> [YOUR ASSIGNMENT]
Copy every record verbatim. Leave the pictures out.

------------------------------------------------

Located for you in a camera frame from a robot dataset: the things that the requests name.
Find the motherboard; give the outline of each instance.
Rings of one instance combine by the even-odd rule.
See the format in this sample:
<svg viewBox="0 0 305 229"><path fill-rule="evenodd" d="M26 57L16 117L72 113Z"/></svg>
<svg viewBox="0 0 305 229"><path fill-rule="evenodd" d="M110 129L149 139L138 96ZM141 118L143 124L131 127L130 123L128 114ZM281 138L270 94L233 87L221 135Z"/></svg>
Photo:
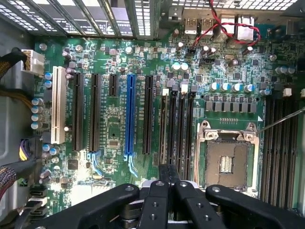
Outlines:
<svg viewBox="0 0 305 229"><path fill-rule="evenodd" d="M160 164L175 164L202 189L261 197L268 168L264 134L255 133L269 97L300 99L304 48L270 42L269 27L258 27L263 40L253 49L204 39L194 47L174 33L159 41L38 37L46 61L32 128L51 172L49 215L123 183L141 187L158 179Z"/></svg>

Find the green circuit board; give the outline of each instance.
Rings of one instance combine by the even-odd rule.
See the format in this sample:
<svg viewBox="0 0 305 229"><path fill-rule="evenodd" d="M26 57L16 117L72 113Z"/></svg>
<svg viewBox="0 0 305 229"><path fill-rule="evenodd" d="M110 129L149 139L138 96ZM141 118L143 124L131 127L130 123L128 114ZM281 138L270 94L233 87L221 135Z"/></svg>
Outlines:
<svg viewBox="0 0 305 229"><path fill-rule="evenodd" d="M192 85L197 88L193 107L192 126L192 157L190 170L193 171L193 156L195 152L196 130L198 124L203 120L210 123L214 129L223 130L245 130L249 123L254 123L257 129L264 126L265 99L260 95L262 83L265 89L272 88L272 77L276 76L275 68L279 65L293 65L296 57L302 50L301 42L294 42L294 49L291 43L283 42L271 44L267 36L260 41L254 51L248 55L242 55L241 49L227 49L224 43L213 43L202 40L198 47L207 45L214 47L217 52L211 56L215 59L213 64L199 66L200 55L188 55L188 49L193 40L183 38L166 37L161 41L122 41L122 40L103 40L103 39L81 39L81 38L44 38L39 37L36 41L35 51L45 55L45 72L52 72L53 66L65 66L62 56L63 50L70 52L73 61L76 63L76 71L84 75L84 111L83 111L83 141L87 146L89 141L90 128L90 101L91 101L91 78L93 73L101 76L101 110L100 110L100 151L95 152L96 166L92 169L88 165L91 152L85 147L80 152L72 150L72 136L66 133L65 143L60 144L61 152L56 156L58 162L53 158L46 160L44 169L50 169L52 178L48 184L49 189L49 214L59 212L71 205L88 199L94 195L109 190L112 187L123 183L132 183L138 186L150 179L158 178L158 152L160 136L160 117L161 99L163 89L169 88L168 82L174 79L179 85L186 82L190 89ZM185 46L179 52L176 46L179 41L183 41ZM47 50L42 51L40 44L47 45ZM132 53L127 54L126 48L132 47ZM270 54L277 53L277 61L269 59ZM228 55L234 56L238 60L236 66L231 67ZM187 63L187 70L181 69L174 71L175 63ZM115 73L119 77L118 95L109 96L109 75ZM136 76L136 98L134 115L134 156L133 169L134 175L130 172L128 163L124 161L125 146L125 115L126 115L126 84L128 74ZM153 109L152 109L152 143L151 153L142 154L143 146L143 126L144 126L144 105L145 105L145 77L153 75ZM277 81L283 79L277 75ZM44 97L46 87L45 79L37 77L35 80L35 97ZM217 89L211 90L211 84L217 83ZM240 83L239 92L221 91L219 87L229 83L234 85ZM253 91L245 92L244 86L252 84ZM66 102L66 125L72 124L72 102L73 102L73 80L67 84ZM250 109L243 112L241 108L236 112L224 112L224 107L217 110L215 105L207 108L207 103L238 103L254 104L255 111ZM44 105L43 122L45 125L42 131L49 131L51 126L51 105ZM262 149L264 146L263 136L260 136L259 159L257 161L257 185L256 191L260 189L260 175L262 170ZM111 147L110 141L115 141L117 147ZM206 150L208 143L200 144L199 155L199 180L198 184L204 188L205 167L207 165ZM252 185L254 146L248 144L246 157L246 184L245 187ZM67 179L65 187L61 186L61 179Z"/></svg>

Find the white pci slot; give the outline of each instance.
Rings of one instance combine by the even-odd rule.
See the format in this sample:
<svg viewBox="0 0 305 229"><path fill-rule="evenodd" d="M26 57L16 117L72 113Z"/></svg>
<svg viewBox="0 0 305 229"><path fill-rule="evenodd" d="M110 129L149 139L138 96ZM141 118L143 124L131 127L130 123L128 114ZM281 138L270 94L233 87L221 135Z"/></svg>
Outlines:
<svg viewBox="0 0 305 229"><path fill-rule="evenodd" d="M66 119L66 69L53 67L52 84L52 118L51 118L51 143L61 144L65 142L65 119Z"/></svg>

------------------------------------------------

> [RESPONSE]
Located for you in a camera frame from a robot dataset: the things that the requests name.
Find the motherboard; give the outline of each instance.
Rings of one instance combine by the even-odd rule.
See the format in this sample:
<svg viewBox="0 0 305 229"><path fill-rule="evenodd" d="M26 57L16 117L72 113Z"/></svg>
<svg viewBox="0 0 305 229"><path fill-rule="evenodd" d="M110 129L149 139L138 96ZM141 118L143 124L131 127L130 123L128 114ZM281 138L270 94L233 87L221 135Z"/></svg>
Photo:
Outlines:
<svg viewBox="0 0 305 229"><path fill-rule="evenodd" d="M160 164L175 164L202 189L261 197L268 168L264 134L255 133L269 97L300 99L304 48L270 42L269 27L258 27L263 40L253 49L204 39L194 47L174 33L159 41L38 37L46 61L32 128L51 172L49 215L123 183L141 187L158 179Z"/></svg>

Find the green circuit board; give the outline of each instance.
Rings of one instance combine by the even-odd rule.
See the format in this sample:
<svg viewBox="0 0 305 229"><path fill-rule="evenodd" d="M26 57L16 117L72 113Z"/></svg>
<svg viewBox="0 0 305 229"><path fill-rule="evenodd" d="M110 129L149 139L138 96ZM141 118L143 124L131 127L130 123L128 114ZM281 138L270 94L233 87L221 135Z"/></svg>
Outlines:
<svg viewBox="0 0 305 229"><path fill-rule="evenodd" d="M192 85L197 88L193 107L192 126L192 157L190 170L193 171L193 156L195 152L196 130L198 124L203 120L210 123L214 129L223 130L245 130L249 123L254 123L257 129L264 126L265 99L260 95L262 83L265 89L272 88L272 77L276 76L275 68L279 65L293 65L296 57L302 50L301 42L294 42L294 49L291 43L283 42L271 44L267 36L260 41L254 51L248 55L242 55L241 49L227 49L224 43L213 43L202 40L198 47L207 45L214 47L217 52L211 56L215 59L213 64L199 66L200 55L188 55L188 49L193 40L183 38L166 37L161 41L122 41L122 40L103 40L103 39L81 39L81 38L44 38L39 37L36 41L35 51L45 55L45 72L52 72L53 66L65 66L62 56L63 50L70 52L73 61L76 63L76 71L84 75L84 111L83 111L83 141L87 146L89 141L90 128L90 101L91 101L91 78L93 73L101 76L101 110L100 110L100 151L95 152L96 166L92 169L88 165L91 152L85 147L80 152L72 150L72 136L66 133L65 143L60 144L61 152L56 156L58 162L53 158L46 160L44 169L50 169L52 178L48 184L49 189L49 214L59 212L71 205L88 199L94 195L109 190L112 187L123 183L132 183L138 186L150 179L158 178L158 152L160 136L160 117L161 99L163 89L169 88L168 82L174 79L179 85L186 82L190 89ZM185 46L179 52L176 46L179 41L183 41ZM47 50L42 51L40 44L47 45ZM132 53L127 54L126 48L132 47ZM270 54L277 53L277 61L269 59ZM228 55L234 56L238 60L236 66L231 67ZM187 63L187 70L181 69L174 71L175 63ZM115 73L119 77L118 95L109 96L109 75ZM136 76L136 98L134 115L134 156L133 169L134 175L130 172L128 163L124 161L125 146L125 115L126 115L126 84L128 74ZM153 109L152 109L152 143L151 153L142 154L143 146L143 126L144 126L144 105L145 105L145 77L153 75ZM277 81L283 79L277 75ZM44 97L46 87L45 79L37 77L35 80L35 97ZM217 89L211 90L211 84L217 83ZM240 83L239 92L221 91L219 87L229 83L234 85ZM253 91L245 92L244 86L252 84ZM66 102L66 125L72 124L72 102L73 102L73 80L67 84ZM250 109L243 112L241 108L236 112L224 112L224 107L217 110L215 105L207 108L207 103L238 103L254 104L255 111ZM44 105L43 122L45 125L42 131L49 131L51 126L51 105ZM262 149L264 146L263 136L260 136L259 159L257 161L257 185L256 191L260 189L260 175L262 170ZM111 147L110 141L115 141L117 147ZM206 150L208 143L200 144L199 155L199 180L198 184L204 188L205 167L207 165ZM252 185L254 146L248 144L246 157L246 184L245 187ZM67 179L65 187L61 186L61 179Z"/></svg>

Find the white pci slot; give the outline of each instance.
Rings of one instance combine by the even-odd rule.
See the format in this sample:
<svg viewBox="0 0 305 229"><path fill-rule="evenodd" d="M26 57L16 117L72 113Z"/></svg>
<svg viewBox="0 0 305 229"><path fill-rule="evenodd" d="M110 129L149 139L138 96ZM141 118L143 124L131 127L130 123L128 114ZM281 138L270 94L233 87L221 135Z"/></svg>
Outlines:
<svg viewBox="0 0 305 229"><path fill-rule="evenodd" d="M66 119L66 69L53 67L52 84L52 118L51 118L51 143L61 144L65 142L65 119Z"/></svg>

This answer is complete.